# [ACTIVITY]
Every line holding the string "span" should be copied from the listing.

# [DATA BELOW]

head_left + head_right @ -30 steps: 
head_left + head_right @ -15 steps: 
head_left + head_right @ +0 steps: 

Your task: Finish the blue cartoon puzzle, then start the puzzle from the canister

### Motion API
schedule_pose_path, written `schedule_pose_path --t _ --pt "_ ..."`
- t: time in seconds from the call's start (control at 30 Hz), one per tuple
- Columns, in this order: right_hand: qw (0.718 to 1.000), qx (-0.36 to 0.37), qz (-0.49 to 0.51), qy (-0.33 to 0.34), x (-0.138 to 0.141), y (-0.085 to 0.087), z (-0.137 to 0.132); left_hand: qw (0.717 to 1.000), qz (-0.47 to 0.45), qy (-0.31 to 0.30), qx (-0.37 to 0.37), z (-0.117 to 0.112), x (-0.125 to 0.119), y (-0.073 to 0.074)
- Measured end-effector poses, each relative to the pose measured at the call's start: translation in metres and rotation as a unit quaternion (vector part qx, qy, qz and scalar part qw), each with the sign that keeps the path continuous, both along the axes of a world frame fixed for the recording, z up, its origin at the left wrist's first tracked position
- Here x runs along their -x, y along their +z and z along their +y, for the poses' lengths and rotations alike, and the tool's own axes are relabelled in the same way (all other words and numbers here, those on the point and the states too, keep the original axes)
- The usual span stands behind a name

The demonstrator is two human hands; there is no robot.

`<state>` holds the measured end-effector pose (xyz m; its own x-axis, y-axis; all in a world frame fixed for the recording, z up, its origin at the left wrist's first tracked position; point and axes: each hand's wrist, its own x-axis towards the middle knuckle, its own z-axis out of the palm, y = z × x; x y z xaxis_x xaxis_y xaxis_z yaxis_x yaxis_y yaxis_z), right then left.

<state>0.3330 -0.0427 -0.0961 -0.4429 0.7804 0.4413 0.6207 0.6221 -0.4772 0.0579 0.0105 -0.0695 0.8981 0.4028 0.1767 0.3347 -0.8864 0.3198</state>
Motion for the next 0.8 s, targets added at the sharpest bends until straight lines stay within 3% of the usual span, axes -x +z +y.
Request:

# [EXPECTED ANSWER]
- The usual span stands behind a name
Motion for the next 0.8 s, targets added at the sharpest bends until straight lines stay within 3% of the usual span, axes -x +z +y.

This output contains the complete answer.